BEGIN
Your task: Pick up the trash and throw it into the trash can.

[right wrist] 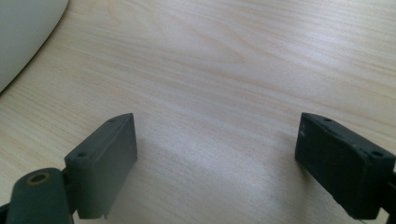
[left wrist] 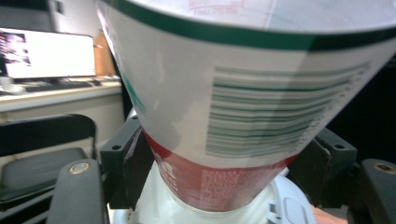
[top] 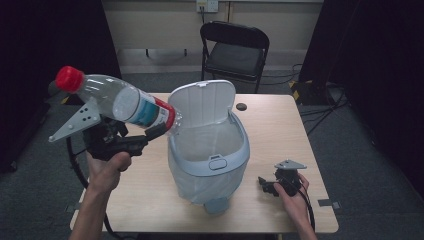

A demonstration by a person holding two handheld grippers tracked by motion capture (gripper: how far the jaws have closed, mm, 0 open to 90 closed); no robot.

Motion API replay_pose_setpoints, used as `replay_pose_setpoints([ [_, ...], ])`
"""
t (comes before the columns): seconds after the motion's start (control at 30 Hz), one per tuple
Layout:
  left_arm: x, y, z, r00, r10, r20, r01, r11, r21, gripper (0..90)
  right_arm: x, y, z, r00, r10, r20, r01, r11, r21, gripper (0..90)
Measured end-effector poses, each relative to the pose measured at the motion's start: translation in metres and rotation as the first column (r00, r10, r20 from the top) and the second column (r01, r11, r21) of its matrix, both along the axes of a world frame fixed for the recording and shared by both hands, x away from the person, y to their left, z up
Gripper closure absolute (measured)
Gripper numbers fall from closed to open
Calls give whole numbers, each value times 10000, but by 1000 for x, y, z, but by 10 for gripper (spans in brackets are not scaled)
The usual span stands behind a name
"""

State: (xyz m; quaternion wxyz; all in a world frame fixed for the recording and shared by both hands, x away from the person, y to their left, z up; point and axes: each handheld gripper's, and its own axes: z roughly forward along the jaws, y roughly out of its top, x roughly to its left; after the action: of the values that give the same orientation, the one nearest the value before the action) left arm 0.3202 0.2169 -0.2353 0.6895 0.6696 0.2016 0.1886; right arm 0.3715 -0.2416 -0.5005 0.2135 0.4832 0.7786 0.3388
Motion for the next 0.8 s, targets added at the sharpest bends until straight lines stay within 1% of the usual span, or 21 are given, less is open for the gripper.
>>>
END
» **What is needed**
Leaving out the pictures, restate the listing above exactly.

» **Solved problem**
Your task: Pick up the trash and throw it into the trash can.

[right wrist] 
[left wrist] 
[top] 

A demonstration by a person holding two handheld grippers tracked by motion capture (gripper: how far the jaws have closed, mm, 0 open to 90 closed); no robot.

Motion API replay_pose_setpoints, used as `replay_pose_setpoints([ [_, ...], ])`
"""
t (comes before the columns): seconds after the motion's start (control at 30 Hz), one per tuple
Layout:
  left_arm: x, y, z, r00, r10, r20, r01, r11, r21, gripper (0..90)
  right_arm: x, y, z, r00, r10, r20, r01, r11, r21, gripper (0..90)
Measured end-effector poses, each relative to the pose measured at the motion's start: translation in metres and rotation as the first column (r00, r10, r20 from the top) and the second column (r01, r11, r21) of its matrix, both along the axes of a world frame fixed for the recording and shared by both hands, x away from the person, y to their left, z up
Gripper closure absolute (measured)
Gripper numbers fall from closed to open
Calls give whole numbers, each value times 10000, but by 1000 for x, y, z, but by 10 for gripper (spans in brackets are not scaled)
The usual span stands behind a name
"""

State: (xyz m; quaternion wxyz; all in a world frame fixed for the recording and shared by both hands, x away from the person, y to their left, z up; point and axes: each handheld gripper's, and its own axes: z roughly forward along the jaws, y roughly out of its top, x roughly to its left; after the action: of the values that give the same orientation, the one nearest the value before the action) left arm 0.3202 0.2169 -0.2353 0.6895 0.6696 0.2016 0.1886; right arm 0.3715 -0.2416 -0.5005 0.2135 0.4832 0.7786 0.3388
Motion for the next 0.8 s, targets added at the sharpest bends until straight lines stay within 1% of the usual span, or 21 are given, less is open for the gripper.
>>>

The required output has now been supplied.